2. Know Your Proximal Development Zone

We all know the old adage, “two heads are better than one.” When it comes to trying something new and outside of our comfort zone, we need to call on the support of others.

Your zone of proximal development, a term coined by Lev Vygotsky, refers to the space between what you know and could achieve on your own, versus what you could achieve if you were supported by someone who’s more familiar with a task. Essentially, Vygotsky found that children learned faster when they had someone to help them bridge their skills gaps. The same applies to adults.
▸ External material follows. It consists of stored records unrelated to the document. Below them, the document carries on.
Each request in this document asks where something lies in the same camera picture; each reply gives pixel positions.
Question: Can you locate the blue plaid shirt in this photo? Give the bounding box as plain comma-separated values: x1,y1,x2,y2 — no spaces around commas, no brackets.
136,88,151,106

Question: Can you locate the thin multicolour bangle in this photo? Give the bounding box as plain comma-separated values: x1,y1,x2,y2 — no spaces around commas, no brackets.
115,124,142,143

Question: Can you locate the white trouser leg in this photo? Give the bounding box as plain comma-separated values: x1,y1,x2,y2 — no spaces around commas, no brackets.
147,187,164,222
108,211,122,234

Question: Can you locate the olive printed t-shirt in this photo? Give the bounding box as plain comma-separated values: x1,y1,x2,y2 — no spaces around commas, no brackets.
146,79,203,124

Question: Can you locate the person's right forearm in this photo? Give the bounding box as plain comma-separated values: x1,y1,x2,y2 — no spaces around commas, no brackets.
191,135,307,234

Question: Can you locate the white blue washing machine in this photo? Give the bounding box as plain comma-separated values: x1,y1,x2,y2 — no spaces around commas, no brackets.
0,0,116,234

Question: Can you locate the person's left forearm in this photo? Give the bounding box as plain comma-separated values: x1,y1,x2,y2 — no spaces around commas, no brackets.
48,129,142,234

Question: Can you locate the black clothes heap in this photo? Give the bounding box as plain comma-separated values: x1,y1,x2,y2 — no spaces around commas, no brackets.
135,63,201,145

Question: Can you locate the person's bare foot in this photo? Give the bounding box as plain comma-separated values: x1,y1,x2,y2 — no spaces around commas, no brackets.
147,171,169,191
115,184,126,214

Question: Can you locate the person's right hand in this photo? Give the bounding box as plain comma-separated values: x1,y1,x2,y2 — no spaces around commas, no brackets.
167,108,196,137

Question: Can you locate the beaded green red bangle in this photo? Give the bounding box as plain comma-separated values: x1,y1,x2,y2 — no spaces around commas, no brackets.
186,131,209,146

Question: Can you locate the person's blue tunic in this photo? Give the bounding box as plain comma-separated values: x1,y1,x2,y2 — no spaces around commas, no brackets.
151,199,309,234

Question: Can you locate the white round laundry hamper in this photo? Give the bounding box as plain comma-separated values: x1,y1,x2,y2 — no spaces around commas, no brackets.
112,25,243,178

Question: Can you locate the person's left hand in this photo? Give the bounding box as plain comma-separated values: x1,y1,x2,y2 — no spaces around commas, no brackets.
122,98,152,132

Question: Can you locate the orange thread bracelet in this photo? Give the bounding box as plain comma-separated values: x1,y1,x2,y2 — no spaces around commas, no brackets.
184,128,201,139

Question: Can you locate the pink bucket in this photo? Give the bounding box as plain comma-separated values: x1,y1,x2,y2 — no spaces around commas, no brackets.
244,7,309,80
When it comes to imperfect progress, asking for support in the areas that we’re unsure about can help us to build our capabilities faster. We’re never going to know everything that we need to know, but we can always be resourceful. This means drawing on those around you to fill in the gaps, so that we can dive into action and learn along the way.

How to do this? Identify where the skill gaps are for you, and get support. Some tips to remember:

  • Find someone who can support you to fill those gaps. A coaching relationship is ideal.
  • Identify an ongoing mentor relationship that you can call on when you need a boost.
  • Ask for feedback on what you’re doing well, so that you can capitalize on this further.
  • If you’re a people leader, use this approach with your people to further their skills and sense of competence.

3. Respond Compassionately

While it’s important to rely on the support of others, what’s more important is to be able to rely on ourselves for support. There are going to be times when things don’t pan out, when we make mistakes and get things wrong. It’s in these moments that responding to ourselves with the same kindness that we reserve for others is crucial.

Each time we make a mistake and respond harshly to ourselves, we create an internal environment that stops us from feeling safe to take healthy risks. On the flip side, if we can recognize that making mistakes is part of being human, we’re able to be with ourselves through the pain or disappointment, and recover much more quickly to refocus on the task at hand.

How to do this? Frame your mistakes as part of the learning process rather than as personal failures. Some tips to remember:

  • Remind yourself that growth happens outside of your comfort zone, and anything meaningful is coupled with a certain level of discomfort (which you can tolerate).
  • Be a mentor for yourself and reflect on what you have learned from the experience, and what you will do differently in the future as a result.
  • Be patient with yourself and acknowledge your small (or large) gains.

As we dawn on a new year, let’s get off the confidence hamster wheel and focus on imperfect progress. Consider this: What is one thing you want for yourself this year and how will you put this into action? Happy leaping.